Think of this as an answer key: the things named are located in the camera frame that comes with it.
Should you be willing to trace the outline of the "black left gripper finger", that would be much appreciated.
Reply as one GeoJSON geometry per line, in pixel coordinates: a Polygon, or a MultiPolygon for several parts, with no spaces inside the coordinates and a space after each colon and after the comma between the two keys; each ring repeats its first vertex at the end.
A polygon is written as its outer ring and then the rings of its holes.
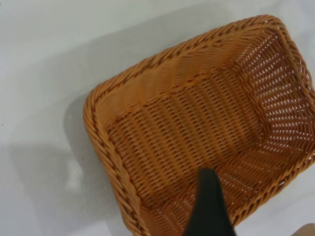
{"type": "Polygon", "coordinates": [[[233,236],[221,183],[212,169],[198,171],[195,204],[184,230],[185,236],[233,236]]]}

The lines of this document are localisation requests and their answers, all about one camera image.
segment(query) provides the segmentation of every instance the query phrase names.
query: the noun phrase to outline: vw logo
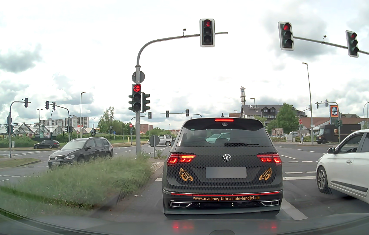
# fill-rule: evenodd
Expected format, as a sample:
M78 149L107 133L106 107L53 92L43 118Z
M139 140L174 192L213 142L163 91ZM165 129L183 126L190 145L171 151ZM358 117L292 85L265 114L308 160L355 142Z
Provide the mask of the vw logo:
M231 160L231 155L226 153L222 156L222 159L224 160L224 162L229 162Z

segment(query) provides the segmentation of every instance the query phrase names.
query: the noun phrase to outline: black car
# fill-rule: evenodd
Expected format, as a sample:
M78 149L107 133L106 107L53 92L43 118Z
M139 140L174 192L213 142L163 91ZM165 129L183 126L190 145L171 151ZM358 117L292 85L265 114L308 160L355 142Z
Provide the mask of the black car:
M213 134L230 133L214 143ZM283 199L282 161L259 120L187 120L172 143L163 171L168 214L278 214Z
M45 140L42 141L40 143L36 143L34 144L34 148L59 148L60 147L60 143L58 141L53 141L53 140Z
M113 155L114 148L103 137L74 139L50 155L48 167L84 162L96 157L111 157Z

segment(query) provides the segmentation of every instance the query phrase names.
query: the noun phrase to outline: chimney
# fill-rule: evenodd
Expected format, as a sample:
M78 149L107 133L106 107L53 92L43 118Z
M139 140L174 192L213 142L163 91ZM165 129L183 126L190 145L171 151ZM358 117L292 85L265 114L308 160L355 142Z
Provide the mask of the chimney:
M241 105L245 105L245 87L241 87Z

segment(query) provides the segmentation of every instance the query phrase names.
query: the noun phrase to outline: brake light
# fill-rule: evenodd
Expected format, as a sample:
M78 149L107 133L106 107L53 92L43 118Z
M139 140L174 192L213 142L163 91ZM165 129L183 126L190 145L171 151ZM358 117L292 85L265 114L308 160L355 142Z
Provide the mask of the brake light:
M270 154L257 154L257 157L262 162L274 162L276 165L281 165L282 160L278 153L270 153Z
M217 118L215 119L215 122L233 122L234 119L227 119L227 118Z
M167 165L174 166L177 162L191 162L195 157L195 154L171 153Z

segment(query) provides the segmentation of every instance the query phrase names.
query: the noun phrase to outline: sky
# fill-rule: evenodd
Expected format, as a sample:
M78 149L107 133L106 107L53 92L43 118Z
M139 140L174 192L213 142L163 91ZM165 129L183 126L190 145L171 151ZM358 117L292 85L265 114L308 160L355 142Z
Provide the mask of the sky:
M48 119L45 101L72 115L98 119L115 108L115 118L134 117L128 110L132 74L140 48L155 39L199 33L199 20L215 20L213 48L199 38L157 42L141 54L142 91L150 94L152 119L141 124L179 129L185 115L227 115L240 110L240 87L246 104L309 105L308 63L314 117L337 102L342 113L363 117L369 101L369 56L295 39L294 51L280 50L277 23L292 24L293 35L346 45L345 30L357 33L358 47L369 52L368 1L115 1L0 0L0 123L12 101L29 99L28 108L12 106L12 122ZM52 119L67 117L57 108Z

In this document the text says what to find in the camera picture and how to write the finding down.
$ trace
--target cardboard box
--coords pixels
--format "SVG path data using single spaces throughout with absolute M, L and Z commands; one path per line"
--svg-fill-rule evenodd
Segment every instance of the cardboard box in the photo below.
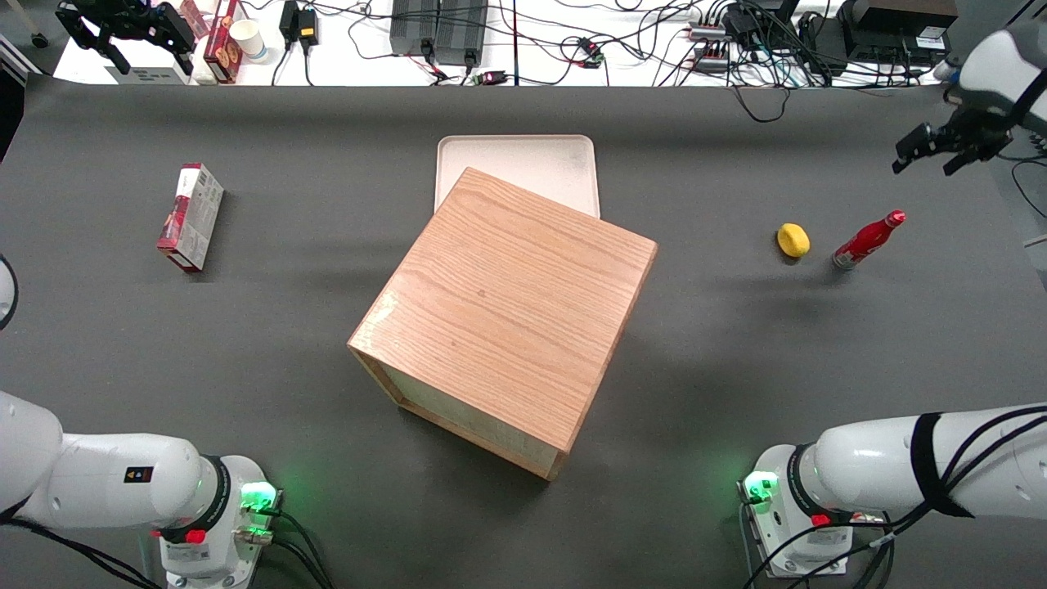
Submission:
M 240 45 L 229 37 L 229 26 L 244 20 L 247 15 L 240 6 L 240 0 L 222 0 L 215 12 L 215 22 L 210 25 L 210 37 L 203 52 L 203 61 L 210 67 L 219 84 L 235 84 L 243 53 Z
M 656 250 L 467 167 L 348 345 L 400 407 L 553 480 Z
M 187 272 L 203 269 L 224 190 L 203 163 L 186 163 L 178 175 L 175 206 L 156 248 Z

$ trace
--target wood grain surface
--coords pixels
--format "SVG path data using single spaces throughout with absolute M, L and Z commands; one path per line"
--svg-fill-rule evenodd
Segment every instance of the wood grain surface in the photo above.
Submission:
M 656 249 L 467 168 L 349 346 L 566 453 Z

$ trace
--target red box
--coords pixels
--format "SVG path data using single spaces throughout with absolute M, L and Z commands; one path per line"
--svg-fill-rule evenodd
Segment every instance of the red box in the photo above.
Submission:
M 210 37 L 203 52 L 203 61 L 210 67 L 219 84 L 235 84 L 240 61 L 243 59 L 240 45 L 229 37 L 229 26 L 245 20 L 240 0 L 222 0 L 215 10 L 215 22 L 210 25 Z
M 197 41 L 207 36 L 207 23 L 203 20 L 203 15 L 200 13 L 200 8 L 197 7 L 195 0 L 182 0 L 182 3 L 178 6 L 178 14 L 182 16 L 185 23 L 193 29 L 193 37 Z
M 202 270 L 224 194 L 203 163 L 182 165 L 175 206 L 163 222 L 156 248 L 187 272 Z

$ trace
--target wooden box
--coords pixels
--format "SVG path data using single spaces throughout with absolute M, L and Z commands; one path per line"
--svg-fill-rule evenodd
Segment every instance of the wooden box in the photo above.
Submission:
M 466 168 L 349 348 L 400 407 L 553 480 L 656 250 Z

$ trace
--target green indicator light
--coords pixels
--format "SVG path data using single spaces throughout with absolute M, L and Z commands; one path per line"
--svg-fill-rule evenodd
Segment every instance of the green indicator light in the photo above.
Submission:
M 240 506 L 248 509 L 269 509 L 276 506 L 276 488 L 261 481 L 240 488 Z
M 778 475 L 756 471 L 750 473 L 742 484 L 753 503 L 763 503 L 771 500 L 771 495 L 778 486 Z

***

Each line from the one containing "--target green indicator light" to the last line of the material above should be reproduced word for word, with nothing added.

--target green indicator light
--coords pixels
--format "SVG path data using single spaces throughout with absolute M, L and Z commands; one path per line"
--svg-fill-rule evenodd
Segment every instance of the green indicator light in the photo above.
Submission:
M 240 506 L 248 509 L 269 509 L 276 506 L 276 488 L 261 481 L 240 488 Z
M 778 475 L 756 471 L 750 473 L 742 484 L 753 503 L 763 503 L 771 500 L 771 495 L 778 486 Z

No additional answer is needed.